# REQUIRED ACTION
Exactly as written, print the lines from the top of the listing through the line containing "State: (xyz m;"; include no pictures.

# SOURCE DATA
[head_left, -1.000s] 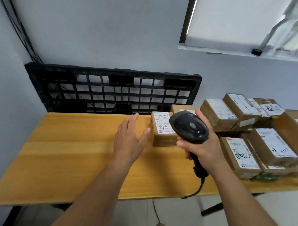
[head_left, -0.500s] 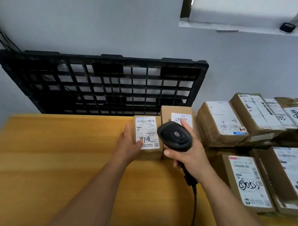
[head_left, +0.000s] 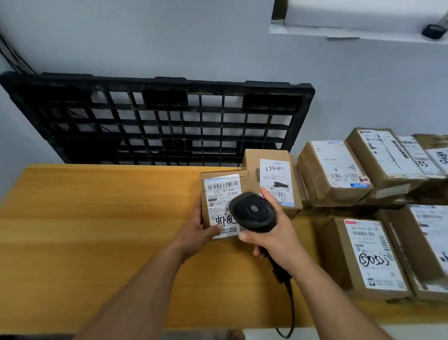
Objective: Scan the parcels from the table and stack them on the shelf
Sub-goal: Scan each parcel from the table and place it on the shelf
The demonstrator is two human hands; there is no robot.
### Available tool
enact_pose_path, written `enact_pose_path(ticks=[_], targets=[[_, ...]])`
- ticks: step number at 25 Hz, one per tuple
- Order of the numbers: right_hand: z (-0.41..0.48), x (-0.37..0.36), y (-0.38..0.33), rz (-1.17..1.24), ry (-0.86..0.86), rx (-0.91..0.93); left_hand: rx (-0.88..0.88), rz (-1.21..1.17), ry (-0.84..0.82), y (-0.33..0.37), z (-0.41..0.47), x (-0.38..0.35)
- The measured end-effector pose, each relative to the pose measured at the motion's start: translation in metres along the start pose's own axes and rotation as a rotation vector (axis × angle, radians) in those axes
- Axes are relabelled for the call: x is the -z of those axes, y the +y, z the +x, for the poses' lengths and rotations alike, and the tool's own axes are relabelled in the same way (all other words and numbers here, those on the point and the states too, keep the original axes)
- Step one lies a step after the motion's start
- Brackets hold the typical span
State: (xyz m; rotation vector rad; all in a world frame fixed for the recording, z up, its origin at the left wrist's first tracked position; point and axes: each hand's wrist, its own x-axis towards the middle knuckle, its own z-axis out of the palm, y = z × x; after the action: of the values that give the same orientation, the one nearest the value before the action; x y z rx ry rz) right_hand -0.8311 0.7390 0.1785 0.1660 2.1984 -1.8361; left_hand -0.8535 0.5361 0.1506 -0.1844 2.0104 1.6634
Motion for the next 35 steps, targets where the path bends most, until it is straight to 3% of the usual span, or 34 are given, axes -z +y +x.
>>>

# RESULT OF THE TASK
[head_left, -1.000s] 
[head_left, -0.500s] 
[head_left, +0.000s] 
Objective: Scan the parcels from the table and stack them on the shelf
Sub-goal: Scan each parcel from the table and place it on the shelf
The demonstrator is two human hands; there is no robot.
### Available tool
enact_pose_path, written `enact_pose_path(ticks=[_], targets=[[_, ...]])`
- ticks: step number at 25 Hz, one per tuple
- Order of the numbers: right_hand: z (-0.41..0.48), x (-0.37..0.36), y (-0.38..0.33), rz (-1.17..1.24), ry (-0.86..0.86), rx (-0.91..0.93); left_hand: rx (-0.88..0.88), rz (-1.21..1.17), ry (-0.84..0.82), y (-0.33..0.37), z (-0.41..0.47), x (-0.38..0.35)
- The measured end-effector pose, each relative to the pose measured at the motion's start: translation in metres along the start pose's own axes and rotation as a rotation vector (axis × angle, radians) in those axes
- Axes are relabelled for the call: x is the -z of those axes, y the +y, z the +x, for the poses' lengths and rotations alike, and the tool's own axes are relabelled in the same way (all other words and numbers here, those on the point and the states too, keep the original axes)
- Step one lies a step after the motion's start
- Brackets hold the typical span
State: (xyz m; rotation vector rad; all in a world frame fixed for the recording, z up, its origin at the left wrist's first tracked position; point and axes: each hand's wrist, its own x-axis towards the middle knuckle, its own z-axis out of the palm, y = z × x; after the action: of the values that give the same orientation, the one nearest the value before the action; x y z rx ry rz) right_hand -0.8311 0.7390 0.1785 0.1660 2.1984 -1.8361; left_hand -0.8535 0.5361 0.1506 -0.1844 2.0104 1.6634

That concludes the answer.